#### [What to do]
Out of the records below, copy all lines in which the word "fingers" occurs.

#### [Material supplied]
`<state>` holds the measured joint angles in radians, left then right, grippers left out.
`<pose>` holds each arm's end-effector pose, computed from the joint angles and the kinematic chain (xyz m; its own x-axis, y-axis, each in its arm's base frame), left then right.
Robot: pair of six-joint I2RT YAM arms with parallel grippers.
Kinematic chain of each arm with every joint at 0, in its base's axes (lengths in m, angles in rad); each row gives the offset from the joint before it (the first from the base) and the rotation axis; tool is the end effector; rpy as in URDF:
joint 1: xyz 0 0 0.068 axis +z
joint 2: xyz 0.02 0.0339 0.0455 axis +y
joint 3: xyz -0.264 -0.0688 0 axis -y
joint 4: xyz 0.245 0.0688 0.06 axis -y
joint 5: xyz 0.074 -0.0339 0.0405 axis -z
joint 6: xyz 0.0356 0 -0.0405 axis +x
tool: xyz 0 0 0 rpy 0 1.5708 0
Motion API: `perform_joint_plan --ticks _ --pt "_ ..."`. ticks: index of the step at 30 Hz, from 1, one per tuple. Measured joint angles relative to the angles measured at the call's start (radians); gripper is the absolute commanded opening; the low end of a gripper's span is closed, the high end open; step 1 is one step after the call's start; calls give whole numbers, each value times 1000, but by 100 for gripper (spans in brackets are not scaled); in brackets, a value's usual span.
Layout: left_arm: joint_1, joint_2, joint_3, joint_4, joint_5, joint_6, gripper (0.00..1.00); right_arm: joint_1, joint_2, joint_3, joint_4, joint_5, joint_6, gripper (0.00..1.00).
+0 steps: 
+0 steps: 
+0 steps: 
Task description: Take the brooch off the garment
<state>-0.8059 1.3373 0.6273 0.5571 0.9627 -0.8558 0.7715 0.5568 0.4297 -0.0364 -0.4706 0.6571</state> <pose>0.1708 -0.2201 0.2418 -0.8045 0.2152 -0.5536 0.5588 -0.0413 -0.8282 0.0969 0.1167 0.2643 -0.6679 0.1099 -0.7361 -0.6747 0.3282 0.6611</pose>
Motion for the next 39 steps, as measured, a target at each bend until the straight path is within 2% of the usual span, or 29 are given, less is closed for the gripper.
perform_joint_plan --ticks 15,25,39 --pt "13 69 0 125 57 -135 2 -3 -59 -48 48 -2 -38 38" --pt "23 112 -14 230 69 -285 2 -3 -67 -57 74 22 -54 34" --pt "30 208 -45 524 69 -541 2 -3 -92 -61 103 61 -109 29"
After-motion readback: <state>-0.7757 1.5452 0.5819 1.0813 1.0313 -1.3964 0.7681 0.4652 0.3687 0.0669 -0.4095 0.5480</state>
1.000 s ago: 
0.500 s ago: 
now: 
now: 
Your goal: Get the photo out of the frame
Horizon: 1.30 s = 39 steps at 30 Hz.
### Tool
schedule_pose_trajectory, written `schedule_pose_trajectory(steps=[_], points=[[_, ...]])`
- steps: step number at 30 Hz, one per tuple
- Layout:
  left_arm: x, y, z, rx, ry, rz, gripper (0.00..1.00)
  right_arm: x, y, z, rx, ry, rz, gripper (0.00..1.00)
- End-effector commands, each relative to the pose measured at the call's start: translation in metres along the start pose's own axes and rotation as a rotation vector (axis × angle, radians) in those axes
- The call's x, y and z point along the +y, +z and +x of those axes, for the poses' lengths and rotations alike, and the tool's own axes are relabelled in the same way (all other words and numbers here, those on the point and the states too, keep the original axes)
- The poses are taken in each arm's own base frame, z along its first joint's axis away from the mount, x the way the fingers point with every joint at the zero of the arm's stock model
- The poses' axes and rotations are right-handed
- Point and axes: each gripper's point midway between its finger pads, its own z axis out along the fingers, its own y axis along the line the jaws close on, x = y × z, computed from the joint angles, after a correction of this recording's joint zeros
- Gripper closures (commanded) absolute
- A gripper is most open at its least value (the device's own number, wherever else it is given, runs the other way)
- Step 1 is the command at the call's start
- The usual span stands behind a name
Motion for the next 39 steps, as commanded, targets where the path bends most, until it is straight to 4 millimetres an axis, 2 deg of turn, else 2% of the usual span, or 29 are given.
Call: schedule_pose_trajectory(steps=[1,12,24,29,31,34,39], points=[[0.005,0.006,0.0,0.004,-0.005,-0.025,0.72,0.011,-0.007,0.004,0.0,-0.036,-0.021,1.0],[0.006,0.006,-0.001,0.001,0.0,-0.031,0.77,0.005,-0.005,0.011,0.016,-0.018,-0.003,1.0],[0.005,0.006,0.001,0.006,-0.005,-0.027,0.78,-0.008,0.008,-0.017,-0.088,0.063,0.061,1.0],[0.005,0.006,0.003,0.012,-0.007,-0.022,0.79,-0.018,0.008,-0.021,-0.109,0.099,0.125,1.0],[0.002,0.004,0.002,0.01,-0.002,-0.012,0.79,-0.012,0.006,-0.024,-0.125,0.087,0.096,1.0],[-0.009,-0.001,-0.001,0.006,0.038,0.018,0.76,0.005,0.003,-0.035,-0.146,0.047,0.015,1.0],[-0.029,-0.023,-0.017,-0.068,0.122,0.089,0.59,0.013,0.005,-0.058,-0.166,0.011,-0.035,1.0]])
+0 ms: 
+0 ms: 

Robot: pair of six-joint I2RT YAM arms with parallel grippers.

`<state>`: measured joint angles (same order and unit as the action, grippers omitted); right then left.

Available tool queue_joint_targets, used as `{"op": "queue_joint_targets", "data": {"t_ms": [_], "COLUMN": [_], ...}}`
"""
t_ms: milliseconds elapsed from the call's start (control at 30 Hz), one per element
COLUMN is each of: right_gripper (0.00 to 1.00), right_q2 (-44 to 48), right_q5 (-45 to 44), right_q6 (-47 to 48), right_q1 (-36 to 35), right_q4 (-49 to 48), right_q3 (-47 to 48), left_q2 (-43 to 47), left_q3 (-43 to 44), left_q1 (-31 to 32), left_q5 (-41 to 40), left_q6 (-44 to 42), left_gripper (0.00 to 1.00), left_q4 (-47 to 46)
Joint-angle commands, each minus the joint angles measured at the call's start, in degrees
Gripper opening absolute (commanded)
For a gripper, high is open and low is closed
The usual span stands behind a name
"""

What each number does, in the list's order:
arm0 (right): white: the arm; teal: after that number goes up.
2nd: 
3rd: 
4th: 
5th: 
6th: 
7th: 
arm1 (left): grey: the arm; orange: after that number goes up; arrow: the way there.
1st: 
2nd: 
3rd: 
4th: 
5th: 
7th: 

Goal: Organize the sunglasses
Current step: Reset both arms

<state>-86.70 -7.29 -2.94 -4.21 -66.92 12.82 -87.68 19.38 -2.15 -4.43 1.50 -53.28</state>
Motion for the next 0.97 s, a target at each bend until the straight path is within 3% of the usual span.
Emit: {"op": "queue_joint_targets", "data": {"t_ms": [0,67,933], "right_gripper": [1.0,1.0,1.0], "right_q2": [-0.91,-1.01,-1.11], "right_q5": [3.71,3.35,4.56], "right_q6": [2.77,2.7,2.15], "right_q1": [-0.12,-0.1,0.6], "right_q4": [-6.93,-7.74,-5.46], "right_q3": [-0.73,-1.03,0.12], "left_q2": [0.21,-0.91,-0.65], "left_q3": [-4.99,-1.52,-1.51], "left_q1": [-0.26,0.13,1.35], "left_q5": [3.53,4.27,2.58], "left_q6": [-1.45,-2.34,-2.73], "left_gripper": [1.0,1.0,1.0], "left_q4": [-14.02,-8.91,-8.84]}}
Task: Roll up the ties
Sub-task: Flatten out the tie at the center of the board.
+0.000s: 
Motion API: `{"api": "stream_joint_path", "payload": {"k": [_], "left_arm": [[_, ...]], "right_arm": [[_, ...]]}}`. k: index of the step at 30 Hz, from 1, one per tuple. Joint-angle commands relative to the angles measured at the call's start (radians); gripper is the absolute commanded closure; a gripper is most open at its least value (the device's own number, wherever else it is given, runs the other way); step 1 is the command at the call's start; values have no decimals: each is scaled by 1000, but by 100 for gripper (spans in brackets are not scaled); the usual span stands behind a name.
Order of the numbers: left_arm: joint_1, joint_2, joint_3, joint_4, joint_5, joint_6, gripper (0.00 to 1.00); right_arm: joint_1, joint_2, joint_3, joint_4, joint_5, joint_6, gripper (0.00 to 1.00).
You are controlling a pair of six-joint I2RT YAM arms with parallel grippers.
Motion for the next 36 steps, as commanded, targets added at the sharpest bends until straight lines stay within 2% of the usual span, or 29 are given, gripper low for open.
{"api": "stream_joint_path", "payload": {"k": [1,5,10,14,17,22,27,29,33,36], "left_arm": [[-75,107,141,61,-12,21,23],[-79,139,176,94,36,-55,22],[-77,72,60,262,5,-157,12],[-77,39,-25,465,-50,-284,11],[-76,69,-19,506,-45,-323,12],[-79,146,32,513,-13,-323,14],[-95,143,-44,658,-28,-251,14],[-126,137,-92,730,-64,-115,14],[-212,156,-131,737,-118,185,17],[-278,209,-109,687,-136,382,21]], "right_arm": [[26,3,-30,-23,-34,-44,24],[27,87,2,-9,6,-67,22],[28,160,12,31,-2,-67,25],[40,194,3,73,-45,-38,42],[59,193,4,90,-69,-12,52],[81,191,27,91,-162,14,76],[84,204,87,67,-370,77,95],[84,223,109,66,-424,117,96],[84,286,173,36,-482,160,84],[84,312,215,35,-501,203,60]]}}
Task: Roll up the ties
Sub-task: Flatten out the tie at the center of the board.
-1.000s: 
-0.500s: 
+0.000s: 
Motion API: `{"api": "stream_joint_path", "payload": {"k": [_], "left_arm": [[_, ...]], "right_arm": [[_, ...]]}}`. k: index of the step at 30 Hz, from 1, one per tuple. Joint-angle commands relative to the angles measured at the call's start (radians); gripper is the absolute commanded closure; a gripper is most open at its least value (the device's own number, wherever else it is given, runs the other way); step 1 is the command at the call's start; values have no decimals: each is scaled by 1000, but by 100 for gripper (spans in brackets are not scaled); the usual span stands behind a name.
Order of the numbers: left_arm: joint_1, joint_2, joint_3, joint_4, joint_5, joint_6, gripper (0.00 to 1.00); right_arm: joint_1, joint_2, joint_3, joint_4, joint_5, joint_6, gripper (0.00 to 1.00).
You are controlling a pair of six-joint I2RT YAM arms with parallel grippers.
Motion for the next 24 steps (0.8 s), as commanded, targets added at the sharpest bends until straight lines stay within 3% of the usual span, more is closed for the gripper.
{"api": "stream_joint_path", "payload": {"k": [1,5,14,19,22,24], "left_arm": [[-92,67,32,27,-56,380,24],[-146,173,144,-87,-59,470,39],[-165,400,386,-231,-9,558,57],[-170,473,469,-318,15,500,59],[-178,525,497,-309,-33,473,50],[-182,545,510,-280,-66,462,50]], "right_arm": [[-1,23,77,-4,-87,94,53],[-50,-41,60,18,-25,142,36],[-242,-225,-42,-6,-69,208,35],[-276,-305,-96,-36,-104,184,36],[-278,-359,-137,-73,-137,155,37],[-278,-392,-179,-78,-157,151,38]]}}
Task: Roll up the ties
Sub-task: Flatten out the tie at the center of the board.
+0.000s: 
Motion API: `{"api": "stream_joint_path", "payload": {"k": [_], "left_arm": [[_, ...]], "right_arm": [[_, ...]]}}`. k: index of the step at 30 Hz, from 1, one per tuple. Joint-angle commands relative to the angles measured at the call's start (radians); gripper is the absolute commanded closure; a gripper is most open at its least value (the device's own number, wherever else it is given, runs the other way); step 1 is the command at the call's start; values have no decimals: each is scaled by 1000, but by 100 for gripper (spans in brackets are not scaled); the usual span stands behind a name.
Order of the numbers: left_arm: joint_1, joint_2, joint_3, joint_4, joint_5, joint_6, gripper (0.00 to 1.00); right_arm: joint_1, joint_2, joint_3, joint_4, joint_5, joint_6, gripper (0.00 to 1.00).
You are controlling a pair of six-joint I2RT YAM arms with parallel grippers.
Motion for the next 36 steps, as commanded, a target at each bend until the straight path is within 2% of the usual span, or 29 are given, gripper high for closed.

#### [Solution for this exercise]
- The poses are taken in each arm's own base frame, z along its first joint's axis away from the mount, x the way the fingers point with every joint at the zero of the arm's stock model
- Point and axes: each gripper's point midway between its finger pads, its own z axis out along the fingers, its own y axis along the line the jaws close on, x = y × z, computed from the joint angles, after a correction of this recording's joint zeros

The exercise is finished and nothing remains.